Mental wellness is an important part of a well-run workplace wellness, as we have reported. In addition to the personal impact, the associated presenteeism and absenteeism can translate into real costs.
We’ve started noting a new report published in the Journal of Occupational and Environmental Medicine. It is titled “Mental Health in the Workplace: A Call to Action Proceedings from the Mental Health in the Workplace: Public Health Summit.”
The article “summarizes the discussions that took place at the Summit and the resulting recommendations for specific actions to be taken to advance mental health in the workplace at the individual, organizational, and policy levels.”
Today we focus on an important component of the study: The Cost Burden of Mental Illness to Employers.

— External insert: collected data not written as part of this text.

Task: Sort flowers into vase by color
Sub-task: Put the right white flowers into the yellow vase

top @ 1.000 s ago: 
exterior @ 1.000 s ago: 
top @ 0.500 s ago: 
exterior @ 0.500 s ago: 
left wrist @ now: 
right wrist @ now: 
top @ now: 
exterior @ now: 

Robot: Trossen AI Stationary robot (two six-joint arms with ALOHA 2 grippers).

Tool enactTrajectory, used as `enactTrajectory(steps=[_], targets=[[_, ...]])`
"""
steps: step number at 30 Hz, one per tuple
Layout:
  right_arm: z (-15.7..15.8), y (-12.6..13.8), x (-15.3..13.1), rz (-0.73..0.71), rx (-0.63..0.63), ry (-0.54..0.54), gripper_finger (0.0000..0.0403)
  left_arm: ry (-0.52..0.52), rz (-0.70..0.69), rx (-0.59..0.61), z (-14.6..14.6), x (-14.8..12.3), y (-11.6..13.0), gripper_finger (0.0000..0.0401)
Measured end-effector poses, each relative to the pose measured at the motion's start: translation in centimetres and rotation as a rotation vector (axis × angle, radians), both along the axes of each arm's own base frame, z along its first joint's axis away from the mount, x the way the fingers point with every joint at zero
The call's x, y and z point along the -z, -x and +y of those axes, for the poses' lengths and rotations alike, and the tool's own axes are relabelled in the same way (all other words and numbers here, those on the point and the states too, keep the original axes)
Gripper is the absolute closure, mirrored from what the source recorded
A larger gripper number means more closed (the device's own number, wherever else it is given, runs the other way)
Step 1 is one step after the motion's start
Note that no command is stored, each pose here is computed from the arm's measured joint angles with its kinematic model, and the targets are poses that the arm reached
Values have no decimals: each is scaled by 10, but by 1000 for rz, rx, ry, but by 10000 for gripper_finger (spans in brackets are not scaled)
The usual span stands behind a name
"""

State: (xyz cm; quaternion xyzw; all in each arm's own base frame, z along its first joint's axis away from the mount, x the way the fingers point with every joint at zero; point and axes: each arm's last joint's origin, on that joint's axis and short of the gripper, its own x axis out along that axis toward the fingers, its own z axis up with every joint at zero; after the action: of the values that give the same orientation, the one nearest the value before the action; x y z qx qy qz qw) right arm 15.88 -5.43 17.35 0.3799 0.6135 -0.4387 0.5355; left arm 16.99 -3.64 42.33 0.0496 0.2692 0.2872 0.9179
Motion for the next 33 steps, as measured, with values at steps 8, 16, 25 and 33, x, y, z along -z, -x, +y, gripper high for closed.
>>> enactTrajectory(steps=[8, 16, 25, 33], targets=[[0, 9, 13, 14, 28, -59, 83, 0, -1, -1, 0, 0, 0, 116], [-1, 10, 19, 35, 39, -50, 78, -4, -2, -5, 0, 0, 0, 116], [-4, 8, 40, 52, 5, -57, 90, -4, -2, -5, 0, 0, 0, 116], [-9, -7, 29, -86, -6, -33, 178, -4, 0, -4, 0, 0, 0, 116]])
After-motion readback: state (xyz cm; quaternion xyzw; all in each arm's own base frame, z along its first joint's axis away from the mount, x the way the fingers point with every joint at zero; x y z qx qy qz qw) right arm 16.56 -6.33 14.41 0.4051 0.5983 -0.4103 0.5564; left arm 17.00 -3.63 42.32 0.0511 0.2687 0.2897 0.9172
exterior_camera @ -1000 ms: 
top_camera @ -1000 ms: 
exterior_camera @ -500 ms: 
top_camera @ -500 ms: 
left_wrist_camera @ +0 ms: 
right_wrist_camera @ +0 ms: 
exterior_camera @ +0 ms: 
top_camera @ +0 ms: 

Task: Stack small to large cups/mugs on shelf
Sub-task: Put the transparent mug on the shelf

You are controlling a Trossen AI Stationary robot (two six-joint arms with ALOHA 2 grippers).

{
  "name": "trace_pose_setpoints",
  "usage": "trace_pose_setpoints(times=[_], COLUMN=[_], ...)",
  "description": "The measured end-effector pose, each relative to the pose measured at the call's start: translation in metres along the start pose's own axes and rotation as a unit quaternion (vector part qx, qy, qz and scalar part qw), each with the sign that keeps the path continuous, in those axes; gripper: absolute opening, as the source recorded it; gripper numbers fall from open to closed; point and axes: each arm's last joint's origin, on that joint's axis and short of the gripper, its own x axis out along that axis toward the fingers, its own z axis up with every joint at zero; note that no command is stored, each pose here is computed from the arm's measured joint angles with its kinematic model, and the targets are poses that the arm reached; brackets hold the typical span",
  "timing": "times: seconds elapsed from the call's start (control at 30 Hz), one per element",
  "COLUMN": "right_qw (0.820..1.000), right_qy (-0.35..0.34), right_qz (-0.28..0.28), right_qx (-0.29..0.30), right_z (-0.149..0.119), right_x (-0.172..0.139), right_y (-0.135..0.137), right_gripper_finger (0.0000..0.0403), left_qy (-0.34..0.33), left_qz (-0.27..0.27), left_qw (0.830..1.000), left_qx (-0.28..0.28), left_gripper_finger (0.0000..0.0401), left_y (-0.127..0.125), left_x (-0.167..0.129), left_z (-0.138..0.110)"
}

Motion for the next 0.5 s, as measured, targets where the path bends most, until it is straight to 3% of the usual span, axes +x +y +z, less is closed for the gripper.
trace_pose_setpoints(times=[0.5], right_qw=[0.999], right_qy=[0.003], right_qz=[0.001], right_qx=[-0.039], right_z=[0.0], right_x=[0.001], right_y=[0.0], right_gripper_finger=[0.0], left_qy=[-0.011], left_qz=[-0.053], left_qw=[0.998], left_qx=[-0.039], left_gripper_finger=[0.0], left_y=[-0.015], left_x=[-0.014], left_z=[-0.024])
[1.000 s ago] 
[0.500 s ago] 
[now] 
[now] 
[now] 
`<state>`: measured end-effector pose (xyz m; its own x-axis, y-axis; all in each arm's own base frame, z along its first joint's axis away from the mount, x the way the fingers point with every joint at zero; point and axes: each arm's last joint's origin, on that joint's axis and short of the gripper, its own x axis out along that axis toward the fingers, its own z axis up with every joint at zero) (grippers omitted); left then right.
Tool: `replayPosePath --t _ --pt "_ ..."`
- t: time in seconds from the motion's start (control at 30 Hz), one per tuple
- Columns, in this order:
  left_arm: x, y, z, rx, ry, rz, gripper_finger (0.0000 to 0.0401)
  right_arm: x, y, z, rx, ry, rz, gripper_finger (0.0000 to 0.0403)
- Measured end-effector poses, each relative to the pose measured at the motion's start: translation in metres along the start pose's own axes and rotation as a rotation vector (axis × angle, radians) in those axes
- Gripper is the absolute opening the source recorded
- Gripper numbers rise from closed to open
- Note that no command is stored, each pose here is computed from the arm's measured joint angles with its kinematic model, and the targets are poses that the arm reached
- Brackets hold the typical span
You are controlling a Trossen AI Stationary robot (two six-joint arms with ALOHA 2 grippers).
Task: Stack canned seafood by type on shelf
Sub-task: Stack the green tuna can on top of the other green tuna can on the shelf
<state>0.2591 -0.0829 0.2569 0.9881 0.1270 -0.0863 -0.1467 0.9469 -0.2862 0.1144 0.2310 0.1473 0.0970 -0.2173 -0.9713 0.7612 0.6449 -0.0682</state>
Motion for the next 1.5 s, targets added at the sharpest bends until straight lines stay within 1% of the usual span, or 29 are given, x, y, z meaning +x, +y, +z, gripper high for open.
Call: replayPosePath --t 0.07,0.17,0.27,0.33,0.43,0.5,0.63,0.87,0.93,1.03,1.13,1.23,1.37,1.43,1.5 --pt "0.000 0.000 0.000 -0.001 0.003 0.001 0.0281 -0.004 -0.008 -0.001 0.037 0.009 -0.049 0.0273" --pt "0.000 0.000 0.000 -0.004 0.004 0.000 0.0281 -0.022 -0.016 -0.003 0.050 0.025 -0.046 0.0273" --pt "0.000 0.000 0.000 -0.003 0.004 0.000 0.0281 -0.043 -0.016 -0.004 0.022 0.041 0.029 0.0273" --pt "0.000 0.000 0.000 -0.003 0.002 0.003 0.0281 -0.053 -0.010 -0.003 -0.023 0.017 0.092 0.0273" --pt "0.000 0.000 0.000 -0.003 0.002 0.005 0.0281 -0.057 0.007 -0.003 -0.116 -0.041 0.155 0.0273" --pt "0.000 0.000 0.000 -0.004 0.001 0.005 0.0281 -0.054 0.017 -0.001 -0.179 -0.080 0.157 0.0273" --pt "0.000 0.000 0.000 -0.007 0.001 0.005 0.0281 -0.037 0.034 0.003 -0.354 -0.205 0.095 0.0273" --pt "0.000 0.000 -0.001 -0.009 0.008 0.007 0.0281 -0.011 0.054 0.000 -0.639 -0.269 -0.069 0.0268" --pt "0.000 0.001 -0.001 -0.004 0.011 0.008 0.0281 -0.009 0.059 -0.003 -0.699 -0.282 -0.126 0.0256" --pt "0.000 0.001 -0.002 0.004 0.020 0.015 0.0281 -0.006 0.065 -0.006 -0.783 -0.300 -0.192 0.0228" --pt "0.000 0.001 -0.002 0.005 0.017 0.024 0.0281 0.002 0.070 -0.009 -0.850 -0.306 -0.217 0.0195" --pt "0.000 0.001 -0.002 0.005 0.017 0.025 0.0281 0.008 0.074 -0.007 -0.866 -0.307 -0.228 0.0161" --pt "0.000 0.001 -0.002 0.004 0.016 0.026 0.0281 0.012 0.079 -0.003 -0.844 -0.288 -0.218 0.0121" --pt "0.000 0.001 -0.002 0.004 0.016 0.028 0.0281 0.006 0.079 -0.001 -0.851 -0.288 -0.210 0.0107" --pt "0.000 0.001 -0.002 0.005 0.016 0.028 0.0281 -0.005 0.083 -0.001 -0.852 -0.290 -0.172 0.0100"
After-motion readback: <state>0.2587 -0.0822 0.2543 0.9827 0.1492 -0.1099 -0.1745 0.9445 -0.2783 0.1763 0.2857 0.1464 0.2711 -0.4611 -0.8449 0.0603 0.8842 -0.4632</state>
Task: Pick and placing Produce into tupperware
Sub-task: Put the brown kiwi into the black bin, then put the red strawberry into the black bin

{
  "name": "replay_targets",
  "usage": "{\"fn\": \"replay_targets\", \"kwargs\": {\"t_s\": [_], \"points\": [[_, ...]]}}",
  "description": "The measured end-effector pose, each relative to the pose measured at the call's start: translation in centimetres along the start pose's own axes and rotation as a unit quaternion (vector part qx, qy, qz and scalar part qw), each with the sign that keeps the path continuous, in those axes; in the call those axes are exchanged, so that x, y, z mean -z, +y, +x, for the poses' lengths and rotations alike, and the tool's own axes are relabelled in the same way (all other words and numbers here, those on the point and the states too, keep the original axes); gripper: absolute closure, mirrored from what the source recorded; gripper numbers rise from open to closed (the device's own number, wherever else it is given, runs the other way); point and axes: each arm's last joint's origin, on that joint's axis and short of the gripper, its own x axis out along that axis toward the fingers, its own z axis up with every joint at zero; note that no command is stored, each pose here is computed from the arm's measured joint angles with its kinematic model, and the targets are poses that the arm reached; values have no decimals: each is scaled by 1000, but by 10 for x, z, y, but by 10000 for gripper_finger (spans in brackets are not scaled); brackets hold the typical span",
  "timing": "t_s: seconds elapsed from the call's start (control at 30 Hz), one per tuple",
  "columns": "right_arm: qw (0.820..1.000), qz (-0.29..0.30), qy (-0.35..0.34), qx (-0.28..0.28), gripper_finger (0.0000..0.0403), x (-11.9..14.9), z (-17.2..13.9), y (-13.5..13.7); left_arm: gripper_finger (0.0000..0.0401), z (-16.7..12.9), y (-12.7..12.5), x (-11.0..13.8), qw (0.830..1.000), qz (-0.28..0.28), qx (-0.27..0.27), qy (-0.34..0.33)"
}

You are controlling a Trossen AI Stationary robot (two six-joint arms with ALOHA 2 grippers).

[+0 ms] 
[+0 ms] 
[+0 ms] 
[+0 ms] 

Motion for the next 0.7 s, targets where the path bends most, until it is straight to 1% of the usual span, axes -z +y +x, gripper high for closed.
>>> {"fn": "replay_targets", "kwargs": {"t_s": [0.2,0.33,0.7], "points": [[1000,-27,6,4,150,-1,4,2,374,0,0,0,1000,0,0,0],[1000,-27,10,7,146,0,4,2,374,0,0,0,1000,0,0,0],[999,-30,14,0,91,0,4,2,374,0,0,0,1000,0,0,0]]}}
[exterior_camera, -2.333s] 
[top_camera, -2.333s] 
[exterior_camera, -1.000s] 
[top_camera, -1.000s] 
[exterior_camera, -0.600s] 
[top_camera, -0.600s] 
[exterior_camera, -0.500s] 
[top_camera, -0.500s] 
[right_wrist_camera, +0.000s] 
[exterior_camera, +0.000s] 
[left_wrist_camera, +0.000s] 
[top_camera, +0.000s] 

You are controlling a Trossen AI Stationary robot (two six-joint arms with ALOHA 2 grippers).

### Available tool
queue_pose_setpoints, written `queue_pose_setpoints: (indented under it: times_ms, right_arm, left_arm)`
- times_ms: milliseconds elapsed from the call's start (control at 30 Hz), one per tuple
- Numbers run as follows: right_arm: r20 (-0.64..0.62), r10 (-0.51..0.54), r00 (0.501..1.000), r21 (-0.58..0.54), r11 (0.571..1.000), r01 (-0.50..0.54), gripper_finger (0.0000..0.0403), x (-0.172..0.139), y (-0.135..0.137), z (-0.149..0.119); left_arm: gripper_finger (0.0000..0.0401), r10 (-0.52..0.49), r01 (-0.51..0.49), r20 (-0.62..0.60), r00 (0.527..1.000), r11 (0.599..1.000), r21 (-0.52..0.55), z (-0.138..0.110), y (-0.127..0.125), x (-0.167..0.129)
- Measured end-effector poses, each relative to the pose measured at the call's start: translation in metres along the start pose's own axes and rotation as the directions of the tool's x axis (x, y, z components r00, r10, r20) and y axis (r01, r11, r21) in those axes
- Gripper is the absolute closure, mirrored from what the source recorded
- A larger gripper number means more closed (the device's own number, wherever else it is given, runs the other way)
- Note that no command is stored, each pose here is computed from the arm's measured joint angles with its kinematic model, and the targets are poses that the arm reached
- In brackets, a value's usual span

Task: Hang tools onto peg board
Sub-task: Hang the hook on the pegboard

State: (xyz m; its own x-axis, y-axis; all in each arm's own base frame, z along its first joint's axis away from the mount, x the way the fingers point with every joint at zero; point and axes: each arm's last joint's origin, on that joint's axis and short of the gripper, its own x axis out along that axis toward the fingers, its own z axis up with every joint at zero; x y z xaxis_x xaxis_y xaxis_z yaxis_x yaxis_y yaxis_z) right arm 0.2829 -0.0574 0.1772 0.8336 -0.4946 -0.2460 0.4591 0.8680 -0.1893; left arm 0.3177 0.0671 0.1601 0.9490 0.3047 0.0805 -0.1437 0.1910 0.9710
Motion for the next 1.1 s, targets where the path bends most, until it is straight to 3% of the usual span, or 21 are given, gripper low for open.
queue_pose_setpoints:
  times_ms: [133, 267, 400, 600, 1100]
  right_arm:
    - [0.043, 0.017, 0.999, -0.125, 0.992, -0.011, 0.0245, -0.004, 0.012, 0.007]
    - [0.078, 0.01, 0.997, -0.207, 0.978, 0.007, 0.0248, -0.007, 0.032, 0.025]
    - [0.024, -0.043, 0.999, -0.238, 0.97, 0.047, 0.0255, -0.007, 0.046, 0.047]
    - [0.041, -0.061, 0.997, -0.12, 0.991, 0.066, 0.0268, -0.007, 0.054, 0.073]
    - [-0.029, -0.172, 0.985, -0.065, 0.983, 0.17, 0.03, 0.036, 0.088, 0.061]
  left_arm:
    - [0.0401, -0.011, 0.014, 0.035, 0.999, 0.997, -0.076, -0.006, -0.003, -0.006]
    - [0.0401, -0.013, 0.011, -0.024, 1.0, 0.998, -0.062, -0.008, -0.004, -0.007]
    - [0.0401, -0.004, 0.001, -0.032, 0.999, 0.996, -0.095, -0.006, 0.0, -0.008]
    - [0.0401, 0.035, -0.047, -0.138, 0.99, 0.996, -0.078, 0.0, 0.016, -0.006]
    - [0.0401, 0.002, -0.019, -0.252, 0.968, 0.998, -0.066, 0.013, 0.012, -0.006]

The report highlights the fact that much needs to be done: “Given that about 63% of Americans participate in the labor force, the workplace represents an often neglected setting for focused prevention efforts. By addressing mental health at the workplace, psychological disorders can be better identified and addressed, and negative sequelae of mental illness can be mitigated. Offering such services as employee assistance programs (EAPs), childcare and eldercare support services, and financial counseling are important benefits available to some, but not all, employees. Few can argue that more can be done to promote health and well-being at work.”
The study also notes the potential cost impacts: “Approximately one-third of the mental health cost burden is related to productivity losses including unemployment, disability and lower work performance.”
And then there’s the connection with physical health: “Poor mental health can lead to the development of physical health conditions and poor physical health can lead to the development of adverse mental health outcomes”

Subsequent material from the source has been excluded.